Richard Allen Neubauer (16 January 1924 - 11 June 2007), was a physician known for his work in the use of hyperbaric oxygen therapy.
Neubauer was born in Wilmington, Delaware, on January 16, 1924. He received his undergraduate education at the College of William and Mary, and his medical degree in 1947 at the University of Virginia. After first practicing in Wilmington and Philadelphia, he established a practice in internal medicine in Fort Lauderdale, Florida. He was Chief of Staff and Director of Medical Development at the Cleveland Clinic there, which he had helped found under the earlier name of Beach Hospital.
Neubauer obtained a hyperbaric oxygen chamber in the early 1970s, and established and directed the Ocean Hyperbaric Neurologic Center in Lauderdale-by-the-Sea, Florida.

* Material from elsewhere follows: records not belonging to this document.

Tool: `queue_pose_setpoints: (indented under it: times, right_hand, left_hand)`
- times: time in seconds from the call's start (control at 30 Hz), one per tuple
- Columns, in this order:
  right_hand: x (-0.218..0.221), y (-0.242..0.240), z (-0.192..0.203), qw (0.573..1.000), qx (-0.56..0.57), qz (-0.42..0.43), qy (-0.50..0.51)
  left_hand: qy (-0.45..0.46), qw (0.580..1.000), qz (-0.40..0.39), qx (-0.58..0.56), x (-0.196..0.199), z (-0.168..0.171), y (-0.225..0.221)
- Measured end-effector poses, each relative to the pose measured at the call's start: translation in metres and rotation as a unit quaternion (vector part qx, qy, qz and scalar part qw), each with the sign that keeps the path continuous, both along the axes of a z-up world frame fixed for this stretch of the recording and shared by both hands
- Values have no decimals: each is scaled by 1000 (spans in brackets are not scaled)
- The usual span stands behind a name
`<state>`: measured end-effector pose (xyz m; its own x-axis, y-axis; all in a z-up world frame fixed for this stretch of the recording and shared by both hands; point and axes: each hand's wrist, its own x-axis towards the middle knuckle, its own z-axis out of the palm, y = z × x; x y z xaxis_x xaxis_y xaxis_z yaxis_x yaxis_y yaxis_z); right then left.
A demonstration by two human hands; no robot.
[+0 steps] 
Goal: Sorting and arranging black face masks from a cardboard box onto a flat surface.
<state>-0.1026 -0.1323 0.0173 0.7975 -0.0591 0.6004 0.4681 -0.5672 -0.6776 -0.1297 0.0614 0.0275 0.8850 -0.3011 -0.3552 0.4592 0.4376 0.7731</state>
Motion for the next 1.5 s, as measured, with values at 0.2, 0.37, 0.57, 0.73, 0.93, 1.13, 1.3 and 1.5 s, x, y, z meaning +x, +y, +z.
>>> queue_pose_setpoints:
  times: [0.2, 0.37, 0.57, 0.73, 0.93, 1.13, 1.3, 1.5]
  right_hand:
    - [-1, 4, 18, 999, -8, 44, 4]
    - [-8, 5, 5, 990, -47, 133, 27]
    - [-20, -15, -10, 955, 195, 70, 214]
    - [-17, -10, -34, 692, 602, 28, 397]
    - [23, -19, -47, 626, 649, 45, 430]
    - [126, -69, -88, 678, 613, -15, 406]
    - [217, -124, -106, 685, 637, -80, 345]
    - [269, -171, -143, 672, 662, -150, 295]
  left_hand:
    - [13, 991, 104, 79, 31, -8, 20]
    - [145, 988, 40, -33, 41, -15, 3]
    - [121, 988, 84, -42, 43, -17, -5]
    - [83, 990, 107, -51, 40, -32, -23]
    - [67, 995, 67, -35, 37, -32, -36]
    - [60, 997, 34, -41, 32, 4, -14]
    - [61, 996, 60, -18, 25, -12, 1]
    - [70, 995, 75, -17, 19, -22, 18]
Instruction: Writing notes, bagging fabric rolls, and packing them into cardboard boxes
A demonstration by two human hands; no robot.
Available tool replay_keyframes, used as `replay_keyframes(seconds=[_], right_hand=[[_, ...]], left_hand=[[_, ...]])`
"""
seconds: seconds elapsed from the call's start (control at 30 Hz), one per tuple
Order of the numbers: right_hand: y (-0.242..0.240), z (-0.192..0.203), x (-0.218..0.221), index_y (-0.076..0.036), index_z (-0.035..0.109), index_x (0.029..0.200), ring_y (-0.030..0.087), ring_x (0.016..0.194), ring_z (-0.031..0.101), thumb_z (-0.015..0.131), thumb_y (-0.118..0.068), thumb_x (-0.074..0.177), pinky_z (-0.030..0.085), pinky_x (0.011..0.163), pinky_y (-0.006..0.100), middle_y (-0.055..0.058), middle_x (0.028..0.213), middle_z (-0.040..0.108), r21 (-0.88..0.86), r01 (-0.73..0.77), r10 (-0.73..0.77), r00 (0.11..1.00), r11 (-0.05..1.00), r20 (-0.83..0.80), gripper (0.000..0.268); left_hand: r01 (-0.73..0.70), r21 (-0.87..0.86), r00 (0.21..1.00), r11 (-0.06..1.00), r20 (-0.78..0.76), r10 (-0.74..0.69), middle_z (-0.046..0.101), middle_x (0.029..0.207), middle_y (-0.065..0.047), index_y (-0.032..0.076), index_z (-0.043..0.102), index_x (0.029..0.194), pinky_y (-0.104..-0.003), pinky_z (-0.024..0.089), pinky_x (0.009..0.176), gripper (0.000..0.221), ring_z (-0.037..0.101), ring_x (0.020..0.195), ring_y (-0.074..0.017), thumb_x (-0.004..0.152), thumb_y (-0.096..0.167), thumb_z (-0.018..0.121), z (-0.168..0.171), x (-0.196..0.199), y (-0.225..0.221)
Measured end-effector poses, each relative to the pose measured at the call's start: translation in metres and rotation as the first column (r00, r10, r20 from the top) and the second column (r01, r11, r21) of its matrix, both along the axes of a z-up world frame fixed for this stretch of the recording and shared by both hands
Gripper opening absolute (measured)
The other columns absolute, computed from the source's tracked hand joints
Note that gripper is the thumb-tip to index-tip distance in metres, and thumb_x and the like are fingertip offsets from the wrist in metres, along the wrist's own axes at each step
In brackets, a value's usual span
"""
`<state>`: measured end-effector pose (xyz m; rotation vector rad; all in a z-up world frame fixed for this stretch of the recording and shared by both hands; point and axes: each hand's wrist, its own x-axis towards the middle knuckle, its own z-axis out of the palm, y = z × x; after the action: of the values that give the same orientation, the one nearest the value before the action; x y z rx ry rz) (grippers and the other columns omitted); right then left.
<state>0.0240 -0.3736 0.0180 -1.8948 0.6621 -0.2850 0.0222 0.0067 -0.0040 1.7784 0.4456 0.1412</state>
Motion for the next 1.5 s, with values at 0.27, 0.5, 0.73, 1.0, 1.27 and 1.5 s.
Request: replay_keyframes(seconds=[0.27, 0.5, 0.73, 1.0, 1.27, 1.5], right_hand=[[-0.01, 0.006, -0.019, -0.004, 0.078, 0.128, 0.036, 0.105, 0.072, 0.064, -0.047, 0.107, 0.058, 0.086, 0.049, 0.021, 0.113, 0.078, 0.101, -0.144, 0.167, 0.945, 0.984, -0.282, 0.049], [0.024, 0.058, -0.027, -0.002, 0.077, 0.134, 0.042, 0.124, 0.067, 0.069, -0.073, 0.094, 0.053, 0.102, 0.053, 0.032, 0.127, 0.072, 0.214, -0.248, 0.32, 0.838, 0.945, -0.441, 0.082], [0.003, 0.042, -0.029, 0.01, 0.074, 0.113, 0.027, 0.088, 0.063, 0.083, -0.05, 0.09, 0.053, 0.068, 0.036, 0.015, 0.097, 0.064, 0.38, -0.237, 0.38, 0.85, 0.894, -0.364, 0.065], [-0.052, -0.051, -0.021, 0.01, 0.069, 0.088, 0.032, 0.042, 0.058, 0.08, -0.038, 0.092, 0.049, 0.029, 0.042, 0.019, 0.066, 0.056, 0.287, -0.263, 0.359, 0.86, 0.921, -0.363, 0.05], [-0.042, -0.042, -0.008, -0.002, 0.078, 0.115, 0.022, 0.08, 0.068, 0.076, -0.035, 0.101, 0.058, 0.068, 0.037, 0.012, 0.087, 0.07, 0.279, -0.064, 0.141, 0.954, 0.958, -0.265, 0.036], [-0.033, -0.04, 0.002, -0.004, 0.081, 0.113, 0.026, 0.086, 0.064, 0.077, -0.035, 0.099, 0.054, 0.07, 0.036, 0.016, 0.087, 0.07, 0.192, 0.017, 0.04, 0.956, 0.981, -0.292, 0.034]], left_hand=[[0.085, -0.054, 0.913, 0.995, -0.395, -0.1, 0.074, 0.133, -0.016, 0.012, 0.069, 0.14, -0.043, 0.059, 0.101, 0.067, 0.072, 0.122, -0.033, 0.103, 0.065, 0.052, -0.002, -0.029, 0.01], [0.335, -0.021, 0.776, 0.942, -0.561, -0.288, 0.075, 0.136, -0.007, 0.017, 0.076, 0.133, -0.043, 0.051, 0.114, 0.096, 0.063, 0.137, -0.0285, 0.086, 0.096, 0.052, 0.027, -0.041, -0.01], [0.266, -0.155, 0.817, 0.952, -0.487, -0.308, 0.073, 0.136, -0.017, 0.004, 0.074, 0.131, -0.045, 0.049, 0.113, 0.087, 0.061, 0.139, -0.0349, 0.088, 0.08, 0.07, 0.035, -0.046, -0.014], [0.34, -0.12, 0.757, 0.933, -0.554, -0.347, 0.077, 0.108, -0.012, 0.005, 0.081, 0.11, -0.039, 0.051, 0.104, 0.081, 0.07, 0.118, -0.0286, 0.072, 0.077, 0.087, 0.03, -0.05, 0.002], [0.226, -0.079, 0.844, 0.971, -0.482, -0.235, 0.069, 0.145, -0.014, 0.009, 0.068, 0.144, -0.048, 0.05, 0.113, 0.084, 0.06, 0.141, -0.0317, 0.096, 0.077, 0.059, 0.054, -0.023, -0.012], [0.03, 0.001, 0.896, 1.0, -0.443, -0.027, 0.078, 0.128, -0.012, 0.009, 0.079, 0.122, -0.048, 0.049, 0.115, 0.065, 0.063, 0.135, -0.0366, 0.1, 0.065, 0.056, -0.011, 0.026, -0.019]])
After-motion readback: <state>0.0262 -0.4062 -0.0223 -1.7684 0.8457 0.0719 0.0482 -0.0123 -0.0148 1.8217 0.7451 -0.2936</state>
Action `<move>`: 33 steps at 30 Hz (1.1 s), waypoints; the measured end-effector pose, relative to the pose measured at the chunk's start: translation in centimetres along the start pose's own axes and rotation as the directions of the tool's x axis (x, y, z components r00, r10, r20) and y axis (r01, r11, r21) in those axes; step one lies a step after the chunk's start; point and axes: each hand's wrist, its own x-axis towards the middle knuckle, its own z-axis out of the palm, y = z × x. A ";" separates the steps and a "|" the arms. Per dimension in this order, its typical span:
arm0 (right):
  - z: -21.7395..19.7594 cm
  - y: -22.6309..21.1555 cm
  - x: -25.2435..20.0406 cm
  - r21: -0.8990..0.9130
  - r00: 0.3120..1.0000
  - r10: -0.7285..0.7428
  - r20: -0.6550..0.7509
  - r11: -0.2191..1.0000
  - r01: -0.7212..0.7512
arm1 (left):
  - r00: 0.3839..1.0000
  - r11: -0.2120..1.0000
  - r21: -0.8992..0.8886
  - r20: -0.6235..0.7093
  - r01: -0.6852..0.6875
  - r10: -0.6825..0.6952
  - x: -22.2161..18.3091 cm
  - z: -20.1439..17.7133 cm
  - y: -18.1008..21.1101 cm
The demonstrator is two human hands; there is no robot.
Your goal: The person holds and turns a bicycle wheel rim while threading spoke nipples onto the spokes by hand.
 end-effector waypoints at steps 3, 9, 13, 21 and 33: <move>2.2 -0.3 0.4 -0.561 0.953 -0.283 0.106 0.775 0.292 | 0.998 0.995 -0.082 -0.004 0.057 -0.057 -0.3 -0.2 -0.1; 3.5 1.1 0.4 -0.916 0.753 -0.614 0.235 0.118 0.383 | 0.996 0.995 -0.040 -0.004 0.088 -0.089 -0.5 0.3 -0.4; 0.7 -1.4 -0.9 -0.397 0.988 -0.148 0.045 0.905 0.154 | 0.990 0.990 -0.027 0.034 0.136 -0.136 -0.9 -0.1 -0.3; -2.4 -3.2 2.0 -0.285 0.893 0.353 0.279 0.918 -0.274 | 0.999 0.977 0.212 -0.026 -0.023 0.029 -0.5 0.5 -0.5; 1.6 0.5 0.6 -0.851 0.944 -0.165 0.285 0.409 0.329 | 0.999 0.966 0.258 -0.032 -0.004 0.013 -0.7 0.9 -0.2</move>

He was an early user of hyperbaric oxygen therapy for multiple sclerosis,[1] near drowning, cerebral palsy,[2] traumatic brain injury,[3] anoxic encephalopathy, coma, stroke, and the treatment of mitochondrial diseases in children.
Neubauer was the co-author with Morton Walker of Hyperbaric Oxygen Therapy,[4] and of Hyperbaric Oxygenation for Cerebral Palsy and the Brain-Injured Child: A Promising Treatment.[5]

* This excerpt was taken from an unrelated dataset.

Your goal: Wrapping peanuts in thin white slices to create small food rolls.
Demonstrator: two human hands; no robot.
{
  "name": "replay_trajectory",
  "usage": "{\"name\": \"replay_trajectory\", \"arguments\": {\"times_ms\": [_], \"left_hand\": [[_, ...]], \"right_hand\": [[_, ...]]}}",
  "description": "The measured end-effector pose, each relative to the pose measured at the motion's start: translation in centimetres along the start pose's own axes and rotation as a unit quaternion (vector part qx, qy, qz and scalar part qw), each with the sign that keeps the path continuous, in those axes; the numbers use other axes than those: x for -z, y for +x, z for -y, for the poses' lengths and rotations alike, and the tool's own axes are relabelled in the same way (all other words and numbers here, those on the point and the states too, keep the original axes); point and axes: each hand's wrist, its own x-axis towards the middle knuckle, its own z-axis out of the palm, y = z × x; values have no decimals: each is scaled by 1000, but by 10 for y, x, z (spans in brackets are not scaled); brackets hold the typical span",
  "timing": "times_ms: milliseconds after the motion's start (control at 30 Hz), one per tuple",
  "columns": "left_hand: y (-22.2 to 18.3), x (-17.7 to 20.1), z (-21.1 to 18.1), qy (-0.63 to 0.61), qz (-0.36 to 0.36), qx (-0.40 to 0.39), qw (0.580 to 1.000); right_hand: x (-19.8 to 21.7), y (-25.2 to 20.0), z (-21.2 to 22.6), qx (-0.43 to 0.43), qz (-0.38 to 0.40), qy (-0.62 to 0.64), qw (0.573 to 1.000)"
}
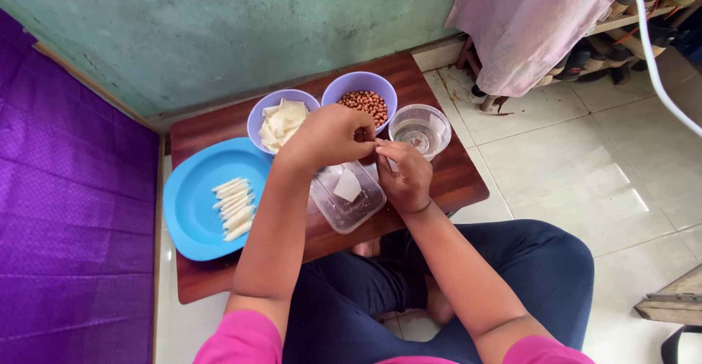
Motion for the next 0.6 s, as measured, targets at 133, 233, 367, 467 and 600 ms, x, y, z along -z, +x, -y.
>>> {"name": "replay_trajectory", "arguments": {"times_ms": [133, 233, 367, 467, 600], "left_hand": [[-7, -18, 7, 96, -12, -5, 995], [-26, -27, 2, 143, -57, -2, 988], [-59, -62, 3, 35, -285, -58, 956], [-64, -87, 3, 17, -410, -76, 909], [-66, -118, 19, -14, -478, -78, 875]], "right_hand": [[0, -8, -2, -8, 24, 23, 999], [-3, -7, -6, 5, 41, 17, 999], [-1, -2, 5, 36, 69, 66, 995], [1, 1, 7, 46, 82, 100, 991], [0, 3, 11, 66, 97, 117, 986]]}}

His most cited scientific article is "Hyperbaric Oxygenation As An Adjunct Therapy In Strokes Due To Thrombosis - A Review Of 122 Patients" by Neubauer RA, End E, Stroke. 1980 May-Jun;11(3):297-300.
Neubauer was elected to the Royal Society of Medicine, and was a founder of the American College of Hyperbaric Medicine and a member of the World Federation of Neurology Executive Committee on Underwater Medicine.